Halston dressed me a lot. So did Saint Laurent and Valentino. Loris Azzaro and I had a very special relationship too. I loved all those glamorous movie star looks of the ’30s and ’40s, so he would make me those kinds of dresses. People always ask me what’s one souvenir or one [favorite] piece from that time… It’s impossible. I have so many memories since I have worn so many clothes. You can’t choose one. They were all unique. They were all talented. I had fun wearing and working with all of them. It was just a great privilege to be able to live at that time and be young and be dressed by all those people. We all had our own style. I had my own style. You can’t explain it. It was just one’s own style.
In 1984, I wrote Dressing Up: How to Look and Feel Absolutely Perfect for Any Social Occasion. That was a funny book. When I look at it now—apart from the pictures, which are quite kitsch and ’80s looking with those big shoulder pads—everything in it is still of actuality. I think it still stands on its own. It still does have the secrets of dressing up. I don’t go out as much as I used to, but when I do, of course, I love to dress up. It’s just part of life, it’s part of being a woman, it’s part of being glamorous, it’s part of enjoying oneself, it’s part of respecting oneself and respecting others to look good and to feel good... Marrakech, where I live in Morocco, is very conducive to the style that I love, which is eclectic orientalist, as they would call it, or boho chic.
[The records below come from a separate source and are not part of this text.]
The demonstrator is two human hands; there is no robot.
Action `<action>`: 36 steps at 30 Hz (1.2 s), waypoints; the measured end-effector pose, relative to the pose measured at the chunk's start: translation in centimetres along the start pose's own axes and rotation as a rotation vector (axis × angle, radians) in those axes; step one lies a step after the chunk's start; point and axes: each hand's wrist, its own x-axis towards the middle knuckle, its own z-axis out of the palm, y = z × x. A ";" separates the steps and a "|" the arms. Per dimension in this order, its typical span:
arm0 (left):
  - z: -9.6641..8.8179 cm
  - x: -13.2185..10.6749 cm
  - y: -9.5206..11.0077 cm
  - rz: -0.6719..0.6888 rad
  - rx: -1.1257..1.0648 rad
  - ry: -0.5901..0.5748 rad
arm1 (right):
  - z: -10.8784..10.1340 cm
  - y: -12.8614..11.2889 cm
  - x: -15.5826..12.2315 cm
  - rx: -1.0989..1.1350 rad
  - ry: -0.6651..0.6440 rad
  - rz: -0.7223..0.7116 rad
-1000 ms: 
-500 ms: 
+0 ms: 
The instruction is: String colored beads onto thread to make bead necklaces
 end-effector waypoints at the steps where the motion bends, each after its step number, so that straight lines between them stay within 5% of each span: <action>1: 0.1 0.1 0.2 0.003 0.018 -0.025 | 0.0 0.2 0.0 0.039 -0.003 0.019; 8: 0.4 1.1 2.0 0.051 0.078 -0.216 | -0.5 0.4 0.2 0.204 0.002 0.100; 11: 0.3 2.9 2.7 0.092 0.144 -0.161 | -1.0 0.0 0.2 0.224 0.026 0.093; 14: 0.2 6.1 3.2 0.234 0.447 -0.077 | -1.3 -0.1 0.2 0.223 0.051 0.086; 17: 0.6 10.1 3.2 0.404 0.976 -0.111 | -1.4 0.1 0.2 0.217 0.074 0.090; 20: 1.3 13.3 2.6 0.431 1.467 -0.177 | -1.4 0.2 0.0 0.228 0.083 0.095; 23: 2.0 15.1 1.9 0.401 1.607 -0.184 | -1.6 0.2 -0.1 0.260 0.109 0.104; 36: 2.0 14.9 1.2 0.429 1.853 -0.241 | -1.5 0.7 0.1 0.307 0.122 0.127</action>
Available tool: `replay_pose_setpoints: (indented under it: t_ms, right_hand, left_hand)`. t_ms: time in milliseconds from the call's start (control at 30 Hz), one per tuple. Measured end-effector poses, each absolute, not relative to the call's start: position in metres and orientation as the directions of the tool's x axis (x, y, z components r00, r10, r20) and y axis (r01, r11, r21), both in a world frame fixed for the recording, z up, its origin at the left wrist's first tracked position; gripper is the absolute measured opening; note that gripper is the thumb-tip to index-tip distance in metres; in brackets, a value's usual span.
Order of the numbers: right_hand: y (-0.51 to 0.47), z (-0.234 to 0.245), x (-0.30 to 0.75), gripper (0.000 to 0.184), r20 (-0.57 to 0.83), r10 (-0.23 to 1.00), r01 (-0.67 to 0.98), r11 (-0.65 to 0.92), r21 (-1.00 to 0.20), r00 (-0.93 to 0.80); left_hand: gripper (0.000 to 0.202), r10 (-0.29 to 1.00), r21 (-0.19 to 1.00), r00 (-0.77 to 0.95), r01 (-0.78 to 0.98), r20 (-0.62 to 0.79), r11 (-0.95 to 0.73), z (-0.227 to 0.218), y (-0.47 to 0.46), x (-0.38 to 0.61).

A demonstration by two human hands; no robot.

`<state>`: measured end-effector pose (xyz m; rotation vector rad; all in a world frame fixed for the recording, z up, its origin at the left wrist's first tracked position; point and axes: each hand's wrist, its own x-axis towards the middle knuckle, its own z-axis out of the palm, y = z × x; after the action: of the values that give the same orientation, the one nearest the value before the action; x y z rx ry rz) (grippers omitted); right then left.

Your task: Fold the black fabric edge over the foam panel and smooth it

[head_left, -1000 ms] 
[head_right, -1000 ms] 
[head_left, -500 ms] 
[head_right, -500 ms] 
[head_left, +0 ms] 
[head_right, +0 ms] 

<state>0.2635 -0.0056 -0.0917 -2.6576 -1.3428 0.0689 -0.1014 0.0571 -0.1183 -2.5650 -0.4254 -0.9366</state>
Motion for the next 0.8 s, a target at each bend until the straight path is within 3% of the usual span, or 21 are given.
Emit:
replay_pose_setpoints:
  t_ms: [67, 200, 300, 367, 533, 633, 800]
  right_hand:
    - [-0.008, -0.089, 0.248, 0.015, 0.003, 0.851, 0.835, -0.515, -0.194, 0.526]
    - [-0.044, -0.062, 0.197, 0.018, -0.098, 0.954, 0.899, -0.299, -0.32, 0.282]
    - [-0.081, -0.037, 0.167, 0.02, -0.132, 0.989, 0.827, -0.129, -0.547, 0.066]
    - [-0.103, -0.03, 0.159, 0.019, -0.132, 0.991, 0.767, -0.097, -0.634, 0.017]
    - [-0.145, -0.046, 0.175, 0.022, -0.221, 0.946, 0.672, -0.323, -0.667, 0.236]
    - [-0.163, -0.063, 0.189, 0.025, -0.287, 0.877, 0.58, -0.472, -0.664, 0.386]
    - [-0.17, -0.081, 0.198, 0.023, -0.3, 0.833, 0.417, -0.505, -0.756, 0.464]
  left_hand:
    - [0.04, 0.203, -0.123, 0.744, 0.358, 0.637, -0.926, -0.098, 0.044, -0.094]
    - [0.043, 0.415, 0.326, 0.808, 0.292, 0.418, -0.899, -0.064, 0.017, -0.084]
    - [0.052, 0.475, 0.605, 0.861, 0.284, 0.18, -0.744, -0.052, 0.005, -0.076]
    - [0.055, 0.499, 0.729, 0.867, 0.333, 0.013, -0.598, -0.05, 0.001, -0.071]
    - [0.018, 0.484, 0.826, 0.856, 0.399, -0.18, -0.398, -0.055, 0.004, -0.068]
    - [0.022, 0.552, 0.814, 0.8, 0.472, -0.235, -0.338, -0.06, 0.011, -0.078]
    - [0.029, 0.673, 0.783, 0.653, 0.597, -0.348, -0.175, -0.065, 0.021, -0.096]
I’m inspired here because I can go wild with my creativity and looks. When I’m in New York or Paris, or when I’m working, obviously it’s a different mood—more classical, more practical—but if I go out at night, I do love to wear my turbans or my embroidered jacket or some great beautiful dress or put myself together with tons of accessories and jewelry. For a long time, people were not dressing up anymore. Everybody looked the same, and it was not so much fun. Now, I think there’s a shift towards more creativity, more individuality, more a sense of oneself and wanting to enjoy being who you are, or making a statement on who you are. What you want to project into the world, who you feel you are, what you want to be... You can express all of that in clothes."